**WHAT IS NEEDED**
For each record, copy the text exactly and omit any picture it holds.

**DATA TO PROCESS**

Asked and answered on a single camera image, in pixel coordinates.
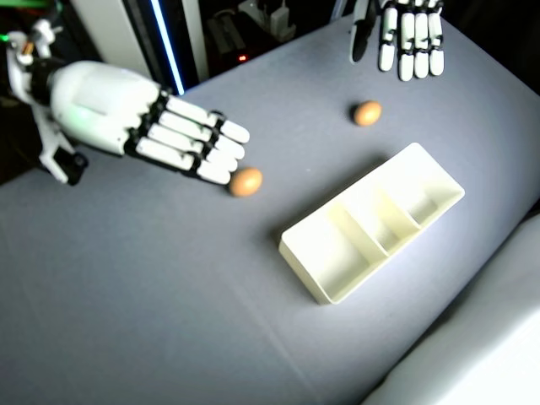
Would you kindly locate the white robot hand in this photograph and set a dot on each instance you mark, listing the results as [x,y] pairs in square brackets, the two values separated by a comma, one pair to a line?
[415,38]
[101,105]

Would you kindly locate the brown egg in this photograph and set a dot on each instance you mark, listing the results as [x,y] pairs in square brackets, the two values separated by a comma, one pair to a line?
[367,113]
[246,181]

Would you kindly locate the white upright panel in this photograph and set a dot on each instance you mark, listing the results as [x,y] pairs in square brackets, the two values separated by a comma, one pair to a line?
[103,29]

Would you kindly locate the blue light strip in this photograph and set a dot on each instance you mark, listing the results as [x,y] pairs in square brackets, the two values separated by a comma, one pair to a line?
[167,46]

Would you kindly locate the black device with red light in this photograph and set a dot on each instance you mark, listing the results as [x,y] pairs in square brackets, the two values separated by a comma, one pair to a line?
[242,59]

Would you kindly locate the grey table cloth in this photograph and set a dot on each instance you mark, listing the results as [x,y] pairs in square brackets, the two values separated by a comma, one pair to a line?
[169,274]

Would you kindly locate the white three-well tray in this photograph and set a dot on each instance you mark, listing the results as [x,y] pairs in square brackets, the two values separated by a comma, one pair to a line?
[358,236]

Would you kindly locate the white board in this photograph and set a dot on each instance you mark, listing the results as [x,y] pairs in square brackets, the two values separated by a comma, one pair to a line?
[485,337]

**EXERCISE OUTPUT**
Asked and answered on a single camera image, in pixel coordinates.
Would you kindly locate the white robot hand in this photograph and set a dot on each instance you mark, listing the results as [x,y] pairs in square brackets, the two values separated by a comma, one pair to a line?
[415,38]
[101,105]

Would you kindly locate the brown egg in this photograph and set a dot on each instance you mark, listing the results as [x,y] pairs in square brackets, the two values separated by a comma, one pair to a line?
[367,113]
[246,181]

Would you kindly locate the white upright panel in this photograph and set a dot on each instance you mark, listing the results as [x,y] pairs in square brackets, the two values separated by a comma, one pair to a line?
[103,29]

Would you kindly locate the blue light strip in this photograph and set a dot on each instance you mark, listing the results as [x,y] pairs in square brackets, the two values separated by a comma, one pair to a line?
[167,46]

Would you kindly locate the black device with red light in this photograph and set a dot on each instance you mark, listing the results as [x,y] pairs in square brackets, the two values separated by a comma, one pair to a line?
[242,59]

Would you kindly locate the grey table cloth in this photograph and set a dot on each instance you mark, listing the results as [x,y] pairs in square brackets, the two values separated by a comma, one pair to a line?
[169,274]

Would you kindly locate the white three-well tray in this photograph and set a dot on each instance you mark, listing the results as [x,y] pairs in square brackets, the two values separated by a comma, one pair to a line?
[358,236]

Would you kindly locate the white board in this photograph and set a dot on each instance you mark, listing the results as [x,y] pairs in square brackets, the two values separated by a comma, one pair to a line?
[485,337]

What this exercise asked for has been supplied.